WHAT THE EXERCISE ASKS :: Without copying any picture, return all lines below exactly.
##### SUPPLIED MATERIAL
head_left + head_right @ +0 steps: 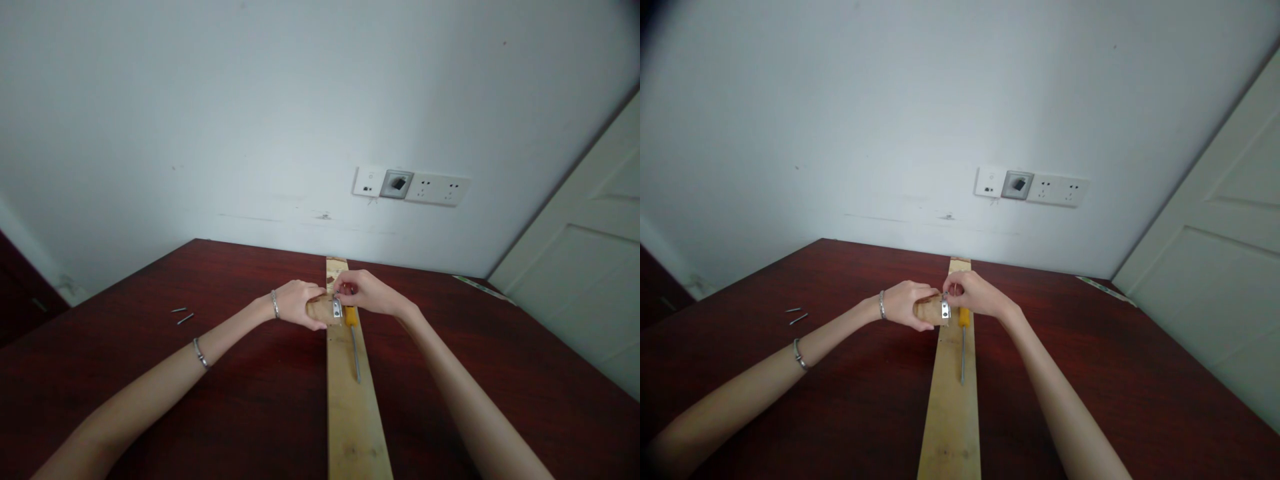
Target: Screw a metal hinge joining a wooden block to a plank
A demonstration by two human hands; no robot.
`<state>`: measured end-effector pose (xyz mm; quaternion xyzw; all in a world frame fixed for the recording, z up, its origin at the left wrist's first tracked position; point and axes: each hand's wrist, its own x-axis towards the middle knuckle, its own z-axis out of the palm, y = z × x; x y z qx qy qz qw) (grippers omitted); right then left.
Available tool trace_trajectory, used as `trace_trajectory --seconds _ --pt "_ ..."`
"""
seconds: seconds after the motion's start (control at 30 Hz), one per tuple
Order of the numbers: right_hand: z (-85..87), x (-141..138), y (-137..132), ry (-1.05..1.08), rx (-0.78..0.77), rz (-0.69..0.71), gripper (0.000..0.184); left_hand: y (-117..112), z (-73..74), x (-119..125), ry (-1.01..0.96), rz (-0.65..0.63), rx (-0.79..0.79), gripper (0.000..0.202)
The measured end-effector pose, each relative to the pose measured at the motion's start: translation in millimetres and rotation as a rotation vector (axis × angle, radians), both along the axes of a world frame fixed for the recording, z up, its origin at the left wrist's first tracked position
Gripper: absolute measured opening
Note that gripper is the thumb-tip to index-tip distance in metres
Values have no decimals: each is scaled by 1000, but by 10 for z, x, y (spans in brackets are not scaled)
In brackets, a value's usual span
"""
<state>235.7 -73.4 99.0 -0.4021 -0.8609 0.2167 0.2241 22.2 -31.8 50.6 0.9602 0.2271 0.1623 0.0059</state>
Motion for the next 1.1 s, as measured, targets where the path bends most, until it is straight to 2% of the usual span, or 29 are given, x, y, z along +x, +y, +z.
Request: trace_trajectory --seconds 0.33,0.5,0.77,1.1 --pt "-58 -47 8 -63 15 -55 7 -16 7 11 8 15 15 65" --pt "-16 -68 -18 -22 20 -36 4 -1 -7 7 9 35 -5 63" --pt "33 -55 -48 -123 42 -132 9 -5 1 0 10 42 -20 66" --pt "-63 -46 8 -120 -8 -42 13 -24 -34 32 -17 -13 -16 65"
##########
SOLUTION TO THIS EXERCISE ::
head_left + head_right @ +0 steps: 
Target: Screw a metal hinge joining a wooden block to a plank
A demonstration by two human hands; no robot.
`<state>`: measured end-effector pose (xyz mm; quaternion xyzw; all in a world frame fixed for the recording, z up, its origin at the left wrist's first tracked position; point and axes: each hand's wrist, its own x-axis towards the middle knuckle, its own z-axis out of the palm, y = z × x; x y z qx qy qz qw) (grippers omitted); right then left.
Available tool trace_trajectory, used as `trace_trajectory --seconds _ --pt "_ ..."`
"""
seconds: seconds after the motion's start (control at 30 Hz), one per tuple
Order of the numbers: right_hand: z (-85..87), x (-141..138), y (-137..132), ry (-1.05..1.08), rx (-0.78..0.77), rz (-0.69..0.71), gripper (0.000..0.184); left_hand: y (-117..112), z (-73..74), x (-119..125), ry (-1.01..0.96), rz (-0.65..0.63), rx (-0.79..0.79), gripper (0.000..0.202)
The measured end-effector pose, each relative to the pose measured at the motion's start: translation in millimetres and rotation as a rotation vector (axis × angle, radians), both along the axes of a world frame fixed for the recording, z up, its origin at the left wrist's first tracked position
Gripper: absolute measured opening
Note that gripper is the thumb-tip to index-tip distance in metres
Values have no decimals: each is scaled by 1000, but by 10 for z, x, y (spans in brackets are not scaled)
In brackets, a value's usual span
"""
<state>235.7 -73.4 99.0 -0.4021 -0.8609 0.2167 0.2241 22.2 -31.8 50.6 0.9602 0.2271 0.1623 0.0059</state>
Motion for the next 1.1 s, as measured, targets where the path bends most, until it is straight to 2% of the usual span, or 29 are given, x, y, z along +x, +y, +z.
Request: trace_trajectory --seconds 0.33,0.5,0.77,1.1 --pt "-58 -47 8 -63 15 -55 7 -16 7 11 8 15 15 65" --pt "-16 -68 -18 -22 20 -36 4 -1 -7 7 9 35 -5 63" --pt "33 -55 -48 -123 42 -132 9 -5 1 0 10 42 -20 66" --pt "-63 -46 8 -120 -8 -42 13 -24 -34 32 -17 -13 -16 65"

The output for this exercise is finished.